Although it may seem superfluous at first, there’s actually a direct correlation between UX design and business goals like sales or conversions. Considering that much of human decision-making comes from emotion and gut instincts, it makes sense that optimizing the design of a web site can encourage certain behaviors and create an atmosphere more conducive to those behaviors.

For that reason, UX designers also draw a lot on graphic design principles: attracting attention with size, eliciting the right emotions with colors, creating a predictable visual flow across the screen and placing CTAs in the right spots. However, unlike traditional graphic design, UX specialists must also factor in additional concerns like interactivity and timing, making it a discipline completely separate from all others, while simultaneously interconnected to them all.

Quick Overview Of Each Field

Now, you should be able to tell apart web design and web development and you know that “UI vs UX” is not as accurate as “UI + UX.” The question is, which one should you prioritize most if you can’t hire specialists for them all? There’s no universal answer for that one. Because these fields each deal with different areas, it all depends on your company’s unique needs. Considering your own goals and shortcomings, you may need one specialist more than the others.

To help you understand which one you need most, here’s a short list of the problems each field specializes in solving. By finding your biggest obstacles from the list below, you can find the solution by looking into the corresponding field the obstacle falls under. If you already have an existing site, conduct some user tests beforehand to see what complaints actual users have.

Web Design

  • site isn’t responsive (meaning the site doesn’t look good on mobile devices)
  • site looks outdated
  • low quality graphics
  • customers aren’t going to the pages you want them to
  • time on page is too short

Web Development

  • bugs (site functions not working as they should)
  • web security & hack prevention
  • too many 404 errors
  • too many failed DNS lookups
  • site goes offline
  • certain content fails to load


  • poor navigation
  • lack of customization options
  • lack of social sharing options
  • complaints about “how do I do this” or “where can I find that”

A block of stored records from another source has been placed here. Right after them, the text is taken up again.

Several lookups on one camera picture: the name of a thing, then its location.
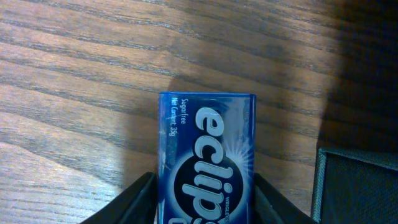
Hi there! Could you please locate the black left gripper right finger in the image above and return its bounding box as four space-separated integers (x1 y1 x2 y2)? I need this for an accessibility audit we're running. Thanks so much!
253 173 317 224

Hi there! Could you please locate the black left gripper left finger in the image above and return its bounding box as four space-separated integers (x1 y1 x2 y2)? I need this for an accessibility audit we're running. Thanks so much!
81 172 157 224

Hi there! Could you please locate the dark green box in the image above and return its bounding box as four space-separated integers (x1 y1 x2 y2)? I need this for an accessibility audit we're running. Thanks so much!
311 147 397 224

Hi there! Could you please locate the blue Eclipse mints tin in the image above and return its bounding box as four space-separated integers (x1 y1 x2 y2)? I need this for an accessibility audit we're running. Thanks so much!
157 91 256 224

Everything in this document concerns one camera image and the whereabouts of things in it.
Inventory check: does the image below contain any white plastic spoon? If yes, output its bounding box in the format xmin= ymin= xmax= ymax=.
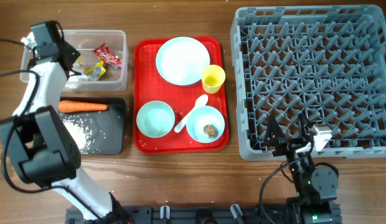
xmin=174 ymin=94 xmax=209 ymax=133

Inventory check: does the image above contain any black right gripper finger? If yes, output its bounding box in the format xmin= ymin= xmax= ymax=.
xmin=263 ymin=115 xmax=285 ymax=147
xmin=298 ymin=113 xmax=313 ymax=140

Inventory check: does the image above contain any yellow plastic cup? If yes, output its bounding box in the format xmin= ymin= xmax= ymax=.
xmin=202 ymin=65 xmax=225 ymax=94

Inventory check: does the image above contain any grey dishwasher rack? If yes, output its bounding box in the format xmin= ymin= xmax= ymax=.
xmin=230 ymin=5 xmax=386 ymax=161

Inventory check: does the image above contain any white napkin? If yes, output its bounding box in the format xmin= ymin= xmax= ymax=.
xmin=65 ymin=74 xmax=88 ymax=90

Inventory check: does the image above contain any red plastic tray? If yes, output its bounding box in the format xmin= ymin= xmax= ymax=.
xmin=134 ymin=39 xmax=229 ymax=154

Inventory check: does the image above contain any yellow snack wrapper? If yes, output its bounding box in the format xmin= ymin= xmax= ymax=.
xmin=77 ymin=57 xmax=106 ymax=81

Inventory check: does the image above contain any light blue plate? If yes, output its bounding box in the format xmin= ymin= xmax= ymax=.
xmin=156 ymin=37 xmax=210 ymax=86

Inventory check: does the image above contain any black food waste tray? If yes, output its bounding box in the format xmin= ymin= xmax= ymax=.
xmin=59 ymin=97 xmax=126 ymax=155

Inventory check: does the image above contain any clear plastic waste bin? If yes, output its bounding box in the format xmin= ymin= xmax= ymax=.
xmin=19 ymin=29 xmax=129 ymax=92

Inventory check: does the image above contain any orange carrot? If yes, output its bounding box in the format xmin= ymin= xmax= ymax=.
xmin=59 ymin=100 xmax=108 ymax=113

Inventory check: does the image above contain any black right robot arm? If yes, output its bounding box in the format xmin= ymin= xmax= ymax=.
xmin=258 ymin=113 xmax=339 ymax=223

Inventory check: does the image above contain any white cooked rice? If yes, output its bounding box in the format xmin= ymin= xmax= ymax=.
xmin=62 ymin=119 xmax=94 ymax=154

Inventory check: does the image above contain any brown food lump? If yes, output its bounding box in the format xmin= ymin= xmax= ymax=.
xmin=204 ymin=124 xmax=218 ymax=138

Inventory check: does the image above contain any blue plastic bowl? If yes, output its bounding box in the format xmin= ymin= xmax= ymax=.
xmin=186 ymin=106 xmax=225 ymax=144

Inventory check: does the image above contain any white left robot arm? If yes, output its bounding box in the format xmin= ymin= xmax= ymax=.
xmin=0 ymin=21 xmax=133 ymax=223

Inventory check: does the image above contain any green plastic bowl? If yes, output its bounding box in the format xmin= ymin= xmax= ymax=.
xmin=136 ymin=101 xmax=175 ymax=138

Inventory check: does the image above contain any red snack wrapper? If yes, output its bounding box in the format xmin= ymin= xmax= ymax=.
xmin=93 ymin=43 xmax=123 ymax=69

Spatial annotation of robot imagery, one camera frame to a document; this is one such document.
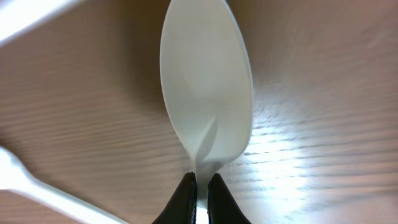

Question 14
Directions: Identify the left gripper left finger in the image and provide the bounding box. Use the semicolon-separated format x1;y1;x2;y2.
152;172;197;224

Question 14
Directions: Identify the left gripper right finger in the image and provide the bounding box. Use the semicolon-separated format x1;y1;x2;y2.
208;173;251;224

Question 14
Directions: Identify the white plastic spoon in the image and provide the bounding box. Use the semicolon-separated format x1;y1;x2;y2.
159;0;254;223
1;147;125;224
1;0;83;47

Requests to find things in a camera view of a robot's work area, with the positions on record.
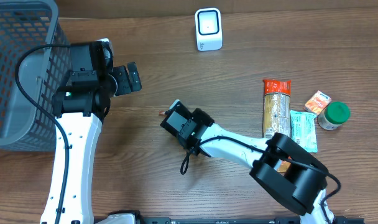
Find spaghetti pack orange ends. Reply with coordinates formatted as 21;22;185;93
262;78;292;174

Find teal tissue pack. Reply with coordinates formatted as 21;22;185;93
290;110;318;153

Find orange tissue pack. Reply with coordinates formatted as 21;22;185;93
304;90;332;115

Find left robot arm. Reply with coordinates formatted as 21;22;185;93
40;62;142;223

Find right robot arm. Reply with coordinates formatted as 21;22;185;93
162;105;334;223

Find white barcode scanner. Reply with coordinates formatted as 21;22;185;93
195;7;223;52

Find grey plastic mesh basket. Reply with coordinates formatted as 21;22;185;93
0;0;71;151

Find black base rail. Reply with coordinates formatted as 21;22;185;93
139;216;366;224

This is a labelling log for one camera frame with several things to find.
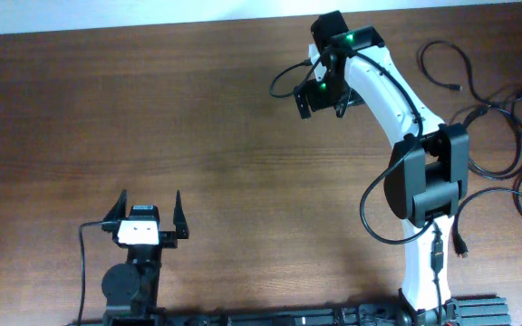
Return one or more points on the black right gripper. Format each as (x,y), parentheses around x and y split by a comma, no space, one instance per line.
(317,100)

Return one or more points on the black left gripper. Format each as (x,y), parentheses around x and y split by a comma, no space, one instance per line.
(168,239)

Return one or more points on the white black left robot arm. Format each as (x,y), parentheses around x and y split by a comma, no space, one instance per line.
(131,288)

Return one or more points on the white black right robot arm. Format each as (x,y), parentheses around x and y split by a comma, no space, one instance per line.
(427,174)

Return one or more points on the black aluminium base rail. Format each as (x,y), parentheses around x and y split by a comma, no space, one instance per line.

  • poor conversion rates (lots of traffic but few conversions)
  • high bounce rate (visitors leaving after a few seconds)
  • users are not finishing content (videos or blogs)
  • fragmented visits, i.e., user leaves after one page and instead of staying and exploring


Now that you have a better understanding of web design, web development, UI design and UX design, you have a better understanding of what is needed to build a website. If you have a website, you can go over it, target any issues you find and know who to contact to have the issues fixed or addressed. Not everyone has an expert on their staff and that’s where we come in. Whether you need a website built or already have a site, our team can focus on your website while you focus on your business.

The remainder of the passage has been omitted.